▶ _ASSIGNED TASK_: Please repeat the data exactly, leaving nothing out.

::: SUPPLIED DATA

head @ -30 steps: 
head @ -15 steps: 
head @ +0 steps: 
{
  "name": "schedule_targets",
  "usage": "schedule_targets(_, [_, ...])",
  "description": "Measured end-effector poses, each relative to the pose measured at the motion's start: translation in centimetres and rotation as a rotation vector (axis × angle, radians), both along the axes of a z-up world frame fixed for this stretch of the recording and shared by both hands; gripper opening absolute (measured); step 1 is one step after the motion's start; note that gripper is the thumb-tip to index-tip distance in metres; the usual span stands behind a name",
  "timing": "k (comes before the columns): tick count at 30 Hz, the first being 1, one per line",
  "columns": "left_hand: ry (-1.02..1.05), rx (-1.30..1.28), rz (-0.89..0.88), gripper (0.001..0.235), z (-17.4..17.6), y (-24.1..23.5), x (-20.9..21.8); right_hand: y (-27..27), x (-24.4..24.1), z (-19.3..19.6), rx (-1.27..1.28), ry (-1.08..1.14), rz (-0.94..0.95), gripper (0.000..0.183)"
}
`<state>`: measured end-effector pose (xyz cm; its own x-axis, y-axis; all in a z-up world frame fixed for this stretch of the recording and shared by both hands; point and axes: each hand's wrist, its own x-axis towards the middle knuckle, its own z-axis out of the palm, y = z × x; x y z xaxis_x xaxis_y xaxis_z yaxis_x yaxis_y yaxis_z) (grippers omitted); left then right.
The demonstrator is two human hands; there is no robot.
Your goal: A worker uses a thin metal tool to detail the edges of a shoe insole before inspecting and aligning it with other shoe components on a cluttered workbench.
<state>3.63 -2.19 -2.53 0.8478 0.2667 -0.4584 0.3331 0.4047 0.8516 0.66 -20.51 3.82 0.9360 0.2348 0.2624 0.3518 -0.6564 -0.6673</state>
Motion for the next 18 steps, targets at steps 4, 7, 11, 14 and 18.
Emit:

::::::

▶ _ANSWER SPACE_:
head @ -30 steps: 
head @ -15 steps: 
head @ +0 steps: 
{
  "name": "schedule_targets",
  "usage": "schedule_targets(_, [_, ...])",
  "description": "Measured end-effector poses, each relative to the pose measured at the motion's start: translation in centimetres and rotation as a rotation vector (axis × angle, radians), both along the axes of a z-up world frame fixed for this stretch of the recording and shared by both hands; gripper opening absolute (measured); step 1 is one step after the motion's start; note that gripper is the thumb-tip to index-tip distance in metres; the usual span stands behind a name",
  "timing": "k (comes before the columns): tick count at 30 Hz, the first being 1, one per line",
  "columns": "left_hand: ry (-1.02..1.05), rx (-1.30..1.28), rz (-0.89..0.88), gripper (0.001..0.235), z (-17.4..17.6), y (-24.1..23.5), x (-20.9..21.8); right_hand: y (-27..27), x (-24.4..24.1), z (-19.3..19.6), rx (-1.27..1.28), ry (-1.08..1.14), rz (-0.94..0.95), gripper (0.000..0.183)"
}
`<state>`: measured end-effector pose (xyz cm; its own x-axis, y-axis; all in a z-up world frame fixed for this stretch of the recording and shared by both hands; point and axes: each hand's wrist, its own x-axis towards the middle knuckle, its own z-axis out of the palm, y = z × x; x y z xaxis_x xaxis_y xaxis_z yaxis_x yaxis_y yaxis_z) (grippers omitted); left then right.
The demonstrator is two human hands; there is no robot.
Your goal: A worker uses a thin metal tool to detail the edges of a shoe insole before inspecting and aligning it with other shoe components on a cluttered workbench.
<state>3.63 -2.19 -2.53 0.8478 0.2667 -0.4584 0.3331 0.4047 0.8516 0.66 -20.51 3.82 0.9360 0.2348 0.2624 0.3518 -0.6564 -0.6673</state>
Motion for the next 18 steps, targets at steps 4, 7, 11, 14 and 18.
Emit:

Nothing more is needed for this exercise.